NOTE: I have really enjoyed discussing techy stuff with our new Casper College librarian Brad Matthies since he arrived at Casper College and asked him to add his 2 cents to this blog post. He contributed some really great stuff related to the Digital Dark Age section of this post and greatly reduced the number of Okieisms such as “uins” yontoos, and ya’lls” this post would have had otherwise. Thanks Brad.

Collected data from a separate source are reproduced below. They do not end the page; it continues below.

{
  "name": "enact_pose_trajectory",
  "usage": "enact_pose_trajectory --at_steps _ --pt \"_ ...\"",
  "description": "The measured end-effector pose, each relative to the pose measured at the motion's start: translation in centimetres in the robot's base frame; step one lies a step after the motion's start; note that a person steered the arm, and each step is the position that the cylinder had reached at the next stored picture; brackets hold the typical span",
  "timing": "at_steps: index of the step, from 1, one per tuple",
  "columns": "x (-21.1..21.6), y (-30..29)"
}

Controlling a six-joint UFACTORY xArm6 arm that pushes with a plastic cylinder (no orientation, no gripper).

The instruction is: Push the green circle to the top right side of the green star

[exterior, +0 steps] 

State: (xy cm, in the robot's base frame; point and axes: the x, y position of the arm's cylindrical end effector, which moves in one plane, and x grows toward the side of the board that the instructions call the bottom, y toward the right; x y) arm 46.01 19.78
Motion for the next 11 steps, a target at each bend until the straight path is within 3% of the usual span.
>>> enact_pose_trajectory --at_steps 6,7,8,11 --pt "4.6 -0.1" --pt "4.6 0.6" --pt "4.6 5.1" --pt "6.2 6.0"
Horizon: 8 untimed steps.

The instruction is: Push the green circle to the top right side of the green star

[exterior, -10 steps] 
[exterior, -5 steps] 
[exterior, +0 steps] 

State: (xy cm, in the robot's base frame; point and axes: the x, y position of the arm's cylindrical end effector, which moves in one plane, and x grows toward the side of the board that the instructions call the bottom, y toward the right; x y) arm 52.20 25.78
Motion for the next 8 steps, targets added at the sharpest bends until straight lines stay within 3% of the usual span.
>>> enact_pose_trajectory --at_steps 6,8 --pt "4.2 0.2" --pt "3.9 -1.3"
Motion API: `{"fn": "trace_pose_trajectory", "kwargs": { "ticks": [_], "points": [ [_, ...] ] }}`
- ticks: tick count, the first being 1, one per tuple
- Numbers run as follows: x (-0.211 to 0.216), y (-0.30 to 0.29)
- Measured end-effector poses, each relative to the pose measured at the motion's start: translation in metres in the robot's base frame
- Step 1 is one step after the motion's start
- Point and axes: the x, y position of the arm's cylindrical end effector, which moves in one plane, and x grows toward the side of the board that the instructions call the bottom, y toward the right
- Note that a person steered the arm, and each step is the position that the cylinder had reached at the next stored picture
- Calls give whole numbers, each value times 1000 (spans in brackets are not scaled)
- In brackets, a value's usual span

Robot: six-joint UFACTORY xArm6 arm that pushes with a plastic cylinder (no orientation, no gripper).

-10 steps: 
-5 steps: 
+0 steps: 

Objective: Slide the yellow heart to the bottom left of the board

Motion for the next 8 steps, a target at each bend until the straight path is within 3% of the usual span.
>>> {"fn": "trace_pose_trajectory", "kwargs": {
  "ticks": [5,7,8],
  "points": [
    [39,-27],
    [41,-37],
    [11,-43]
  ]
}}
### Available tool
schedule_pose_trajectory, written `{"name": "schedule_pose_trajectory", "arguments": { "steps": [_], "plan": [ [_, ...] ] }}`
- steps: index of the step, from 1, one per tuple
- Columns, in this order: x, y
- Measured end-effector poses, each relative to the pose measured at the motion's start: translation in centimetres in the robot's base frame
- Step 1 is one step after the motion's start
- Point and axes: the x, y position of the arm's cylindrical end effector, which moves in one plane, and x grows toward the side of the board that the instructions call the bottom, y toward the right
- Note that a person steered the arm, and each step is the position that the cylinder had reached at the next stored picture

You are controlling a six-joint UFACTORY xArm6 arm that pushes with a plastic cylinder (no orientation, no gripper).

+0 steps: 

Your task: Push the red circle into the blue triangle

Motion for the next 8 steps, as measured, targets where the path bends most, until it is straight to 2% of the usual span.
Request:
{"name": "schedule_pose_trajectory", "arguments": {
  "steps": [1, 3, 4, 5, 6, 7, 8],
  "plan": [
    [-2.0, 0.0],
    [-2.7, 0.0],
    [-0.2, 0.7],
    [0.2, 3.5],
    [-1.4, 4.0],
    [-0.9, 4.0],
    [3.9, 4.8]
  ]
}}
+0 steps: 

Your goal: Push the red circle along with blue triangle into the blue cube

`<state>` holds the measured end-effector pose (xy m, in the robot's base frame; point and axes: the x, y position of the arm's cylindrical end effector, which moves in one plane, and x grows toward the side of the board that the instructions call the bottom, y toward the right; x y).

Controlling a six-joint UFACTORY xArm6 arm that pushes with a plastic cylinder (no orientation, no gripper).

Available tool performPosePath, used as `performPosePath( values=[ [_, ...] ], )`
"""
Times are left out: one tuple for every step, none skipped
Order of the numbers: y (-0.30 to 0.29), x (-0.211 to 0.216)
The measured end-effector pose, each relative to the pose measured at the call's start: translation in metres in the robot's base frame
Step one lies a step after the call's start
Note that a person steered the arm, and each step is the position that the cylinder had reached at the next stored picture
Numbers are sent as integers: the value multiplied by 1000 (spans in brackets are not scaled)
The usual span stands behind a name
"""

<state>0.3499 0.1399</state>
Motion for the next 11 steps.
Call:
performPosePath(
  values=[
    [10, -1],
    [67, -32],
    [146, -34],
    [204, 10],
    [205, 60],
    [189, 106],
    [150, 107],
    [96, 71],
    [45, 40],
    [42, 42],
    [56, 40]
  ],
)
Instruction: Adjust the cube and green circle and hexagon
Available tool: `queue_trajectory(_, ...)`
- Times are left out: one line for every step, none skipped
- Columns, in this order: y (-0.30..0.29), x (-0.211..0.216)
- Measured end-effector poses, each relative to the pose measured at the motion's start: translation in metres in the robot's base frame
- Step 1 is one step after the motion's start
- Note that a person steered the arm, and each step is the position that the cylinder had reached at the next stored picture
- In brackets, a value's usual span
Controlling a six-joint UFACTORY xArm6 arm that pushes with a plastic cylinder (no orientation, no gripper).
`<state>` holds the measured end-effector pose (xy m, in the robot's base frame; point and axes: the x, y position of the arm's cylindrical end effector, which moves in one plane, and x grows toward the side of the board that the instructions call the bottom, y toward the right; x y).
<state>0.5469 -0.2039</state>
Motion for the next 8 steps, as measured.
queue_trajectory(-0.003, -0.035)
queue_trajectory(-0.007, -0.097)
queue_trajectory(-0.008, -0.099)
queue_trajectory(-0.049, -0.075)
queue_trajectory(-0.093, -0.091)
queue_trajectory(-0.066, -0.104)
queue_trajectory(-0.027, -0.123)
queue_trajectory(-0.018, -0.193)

A Zettabyte is a billion Terabytes...there I said it. The Zettabyte or zettabytes is a term that that Microsoft Word spellchecker does not recognize. I suppose I have always loved the challenge of getting good and appropriate technology to the end user at the institutions where I have served and data storage is certainly one of biggest challenges. Cloud computing, SAN (Storage Area Networks), big data, data transfer, bandwidth and data warehousing are all terms related to this conversation. At my previous position we worked on an ARRA grant that will eventually bring a 10GB connection to Western Oklahoma State College (that is 10,000MB). I always stated I was excited to get this much bandwidth because I would now be able to “fax a pizza” to all my friends. At my current job with Casper College we have moved to a 100MB connection in the fall of 2011 and then to a 200MB connection in the spring of 2012 so for a little while I will have more bandwidth than we had at my previous stop. How exciting is that? Very exciting actually, but what does all of this mean?

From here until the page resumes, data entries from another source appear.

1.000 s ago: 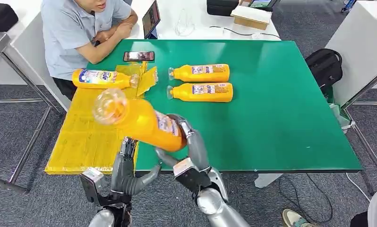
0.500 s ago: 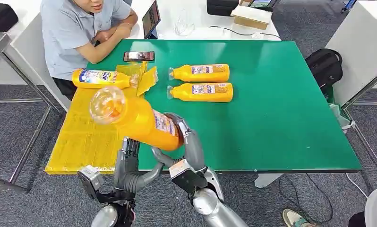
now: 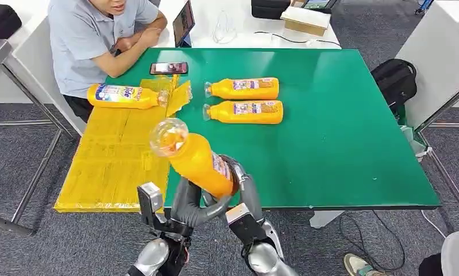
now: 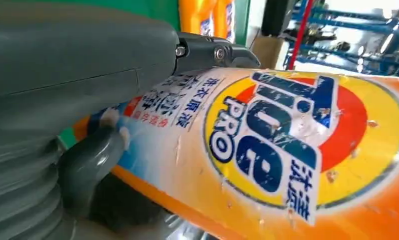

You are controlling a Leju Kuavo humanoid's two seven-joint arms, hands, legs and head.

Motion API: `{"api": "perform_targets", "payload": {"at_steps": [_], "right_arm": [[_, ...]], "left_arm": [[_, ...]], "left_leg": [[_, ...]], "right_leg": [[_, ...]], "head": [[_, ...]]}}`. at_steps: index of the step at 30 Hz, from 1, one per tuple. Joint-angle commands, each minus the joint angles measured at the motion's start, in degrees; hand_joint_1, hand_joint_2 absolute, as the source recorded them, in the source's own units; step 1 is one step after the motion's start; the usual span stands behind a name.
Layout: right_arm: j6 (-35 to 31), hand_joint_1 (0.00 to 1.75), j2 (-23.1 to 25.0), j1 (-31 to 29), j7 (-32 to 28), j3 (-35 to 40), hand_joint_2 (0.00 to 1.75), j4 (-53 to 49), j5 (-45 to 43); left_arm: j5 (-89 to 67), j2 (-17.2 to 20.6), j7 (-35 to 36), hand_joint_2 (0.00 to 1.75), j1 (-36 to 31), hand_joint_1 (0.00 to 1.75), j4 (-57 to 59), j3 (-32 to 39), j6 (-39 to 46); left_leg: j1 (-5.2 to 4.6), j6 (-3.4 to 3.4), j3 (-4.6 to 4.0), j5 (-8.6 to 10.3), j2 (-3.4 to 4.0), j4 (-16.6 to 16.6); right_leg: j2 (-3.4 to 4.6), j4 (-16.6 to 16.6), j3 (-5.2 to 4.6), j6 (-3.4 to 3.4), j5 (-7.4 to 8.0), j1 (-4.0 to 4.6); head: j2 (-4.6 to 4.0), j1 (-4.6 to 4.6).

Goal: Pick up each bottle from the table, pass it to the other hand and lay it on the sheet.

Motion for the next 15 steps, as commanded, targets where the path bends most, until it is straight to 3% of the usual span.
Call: {"api": "perform_targets", "payload": {"at_steps": [1, 15], "right_arm": [[1.5, 1.75, -0.5, -2.2, -0.3, -0.1, 1.75, 4.5, -0.5], [-3.0, 1.75, 0.1, -3.9, -1.7, 5.2, 1.75, 11.0, 7.0]], "left_arm": [[1.0, 2.2, -1.8, 1.75, -1.8, 0.00, 2.0, -3.9, 1.4], [2.0, 2.3, -1.9, 1.75, -2.1, 0.00, 1.6, -2.2, 5.0]], "left_leg": [[0.02, -0.07, 0.34, -0.10, 0.05, -0.1], [0.02, -0.05, 0.20, -0.05, 0.06, -0.1]], "right_leg": [[-0.04, -0.1, 0.33, -0.12, -0.10, 0.05], [0.02, -0.1, 0.21, -0.09, -0.05, 0.04]], "head": [[0.00, 0.00], [0.00, 0.00]]}}
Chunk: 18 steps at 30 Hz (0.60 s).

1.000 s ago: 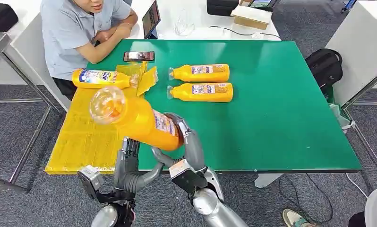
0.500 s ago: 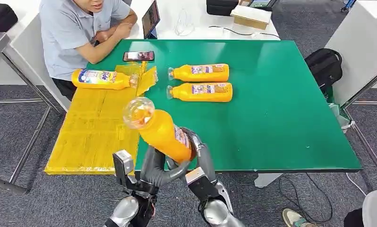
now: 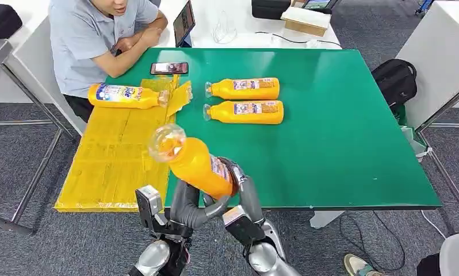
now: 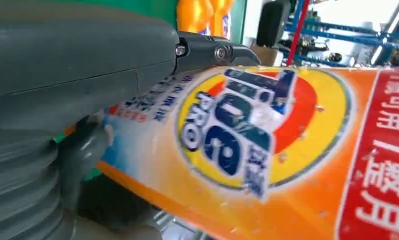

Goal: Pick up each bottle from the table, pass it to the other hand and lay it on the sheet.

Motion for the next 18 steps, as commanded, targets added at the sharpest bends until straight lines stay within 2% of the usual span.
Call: {"api": "perform_targets", "payload": {"at_steps": [1, 7, 8, 9, 10, 11, 12, 14, 15, 16, 17, 18], "right_arm": [[-2.3, 1.75, 0.5, -2.6, -0.9, 5.7, 1.75, 8.3, 4.1], [-4.4, 1.75, 1.0, -3.6, -1.6, 10.1, 1.75, 13.0, 7.4], [-4.2, 1.75, 1.3, -3.6, -1.6, 10.2, 1.75, 13.5, 6.8], [-3.1, 1.75, 1.5, -3.7, -1.8, 10.5, 1.75, 14.1, 5.6], [-3.4, 1.75, 1.6, -3.8, -1.9, 10.7, 1.75, 14.6, 5.7], [-3.4, 1.75, 1.6, -3.8, -1.9, 10.7, 1.75, 14.6, 5.7], [-5.5, 1.75, 1.4, -4.2, -1.6, 11.7, 1.75, 15.9, 7.2], [-4.3, 1.75, 1.4, -4.3, -1.7, 11.8, 1.75, 16.4, 5.9], [-4.4, 1.50, 1.4, -4.5, -1.9, 12.2, 1.75, 17.1, 5.7], [-3.4, 0.38, 1.4, -4.7, -1.8, 12.5, 1.75, 17.7, 5.2], [-3.4, 0.38, 1.4, -4.7, -1.8, 12.5, 1.75, 17.7, 5.2], [-2.8, 0.00, 1.8, -4.8, -1.9, 12.5, 1.75, 18.4, 4.5]], "left_arm": [[1.3, 1.3, 0.6, 1.75, -2.2, 0.00, 2.1, -0.3, 1.2], [5.2, 0.4, 2.0, 1.75, -2.5, 0.00, 1.4, 1.5, 1.0], [5.7, 0.5, 2.1, 1.75, -2.7, 0.00, 1.2, 1.7, 0.9], [7.7, 0.2, 2.6, 1.75, -2.3, 1.59, 0.7, 2.6, 0.5], [7.9, 0.5, 2.7, 1.75, -2.3, 1.59, 0.3, 2.7, 0.4], [7.9, 0.5, 2.7, 1.75, -2.3, 1.73, 0.3, 2.7, 0.4], [9.5, 0.6, 3.1, 1.75, -2.2, 1.75, -0.5, 2.9, -0.5], [10.1, 0.8, 3.0, 1.75, -2.1, 1.75, -1.0, 3.1, -0.7], [11.9, 0.8, 3.4, 1.75, -1.7, 1.75, -2.0, 3.7, -1.6], [13.5, 0.8, 3.6, 1.75, -1.4, 1.75, -2.7, 4.1, -2.6], [13.5, 0.8, 3.6, 1.75, -1.4, 1.75, -2.7, 4.1, -2.6], [16.1, 0.8, 4.4, 1.75, -1.0, 1.75, -3.8, 5.0, -4.3]], "left_leg": [[0.04, -0.09, 0.38, -0.13, 0.10, -0.1], [0.05, -0.06, 0.21, -0.07, 0.07, 0.0], [0.07, -0.09, 0.43, -0.15, 0.10, -0.1], [0.06, -0.09, 0.47, -0.17, 0.12, -0.1], [0.05, -0.05, 0.15, -0.04, 0.07, 0.0], [0.05, -0.08, 0.33, -0.12, 0.10, 0.0], [0.05, -0.08, 0.34, -0.11, 0.07, -0.1], [0.07, -0.08, 0.34, -0.11, 0.03, 0.0], [0.06, -0.08, 0.30, -0.10, 0.04, 0.0], [0.05, -0.07, 0.21, -0.06, 0.03, 0.0], [0.06, -0.06, 0.17, -0.05, 0.02, 0.0], [0.07, -0.09, 0.34, -0.12, 0.03, 0.0]], "right_leg": [[0.01, -0.1, 0.35, -0.14, -0.11, 0.07], [0.01, -0.1, 0.20, -0.09, -0.05, 0.07], [-0.01, -0.1, 0.42, -0.14, -0.13, 0.11], [0.01, -0.1, 0.44, -0.15, -0.14, 0.10], [0.01, -0.1, 0.13, -0.07, -0.03, 0.06], [0.00, 0.0, 0.31, -0.12, -0.11, 0.08], [-0.03, -0.1, 0.32, -0.13, -0.11, 0.08], [-0.06, -0.1, 0.34, -0.13, -0.12, 0.09], [-0.05, -0.1, 0.30, -0.12, -0.11, 0.08], [-0.04, -0.1, 0.21, -0.09, -0.07, 0.07], [-0.05, -0.1, 0.17, -0.08, -0.06, 0.07], [-0.07, -0.1, 0.33, -0.13, -0.14, 0.09]], "head": [[0.00, 0.02], [0.00, 0.00], [0.00, 0.00], [0.00, 0.00], [0.00, 0.00], [0.00, 0.00], [0.00, 0.00], [0.00, 0.00], [0.00, 0.00], [0.00, 0.00], [0.00, 0.00], [0.00, 0.00]]}}
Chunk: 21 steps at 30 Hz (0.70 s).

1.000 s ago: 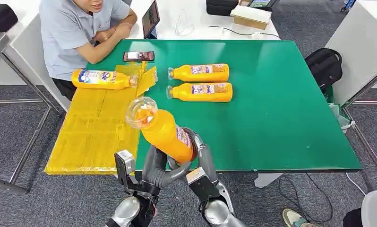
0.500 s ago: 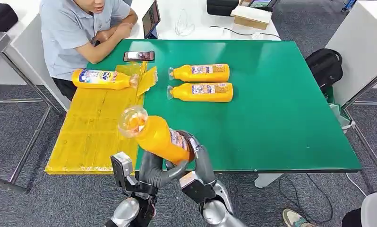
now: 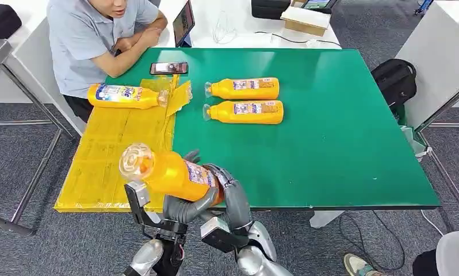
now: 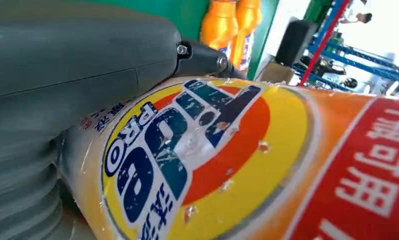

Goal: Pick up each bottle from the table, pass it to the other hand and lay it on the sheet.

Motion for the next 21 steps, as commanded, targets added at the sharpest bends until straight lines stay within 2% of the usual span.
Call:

Well, one thing it means is that we are learning new numbers and sizes. In a recent Reuters article, an author tells us the iPv6 standard will allocate a “trillion, trillion, trillion.” addresses. Wisely, the author did not use the word “unodecillion.”(Melvin, 2010) Unodecillion? I had never heard of “ Unodecillion” prior to writing this post. Are you ready for the Zettabyte? As of 2011, no storage system has achieved one zettabyte of information (you will learn how much that is shortly). The combined space of all computer hard drives in the world was estimated at approximately 160 exabytes in 2006. (EMC) Interestingly we are learning about these numbers without actually knowing or understanding what the old ones are. No matter how much storage space we think we need we can put it into terms we understand. The naming of the little company we know as Google is a perfect example. Back in the day when their little company was founded Larry and Sergi named their new search engine for the biggest number they could think of and…it wasn’t big enough. Similarly, that is where are at with data storage?
One of the most common work-related discussions I have had in the past couple years is about appropriate and available storage for the ever increasing digital stuff we are always creating. You are also seeing a proliferation of professional development opportunities in the area of Data Warehousing. Many people I have spoken with toss around the term “Big Data” It all revolves around the rapidly expanding data inventory we are facing. Yes, I can really start to see the time of the Zettabyte. An email this past week from our director of distance learning Ana Thompson reinforced for me the challenges we have with storage:
“At this time, I would like to ask all of you to please check your accounts and delete any recordings that you do not need. You have the option to download any of the WebEx ARF files to your computer…”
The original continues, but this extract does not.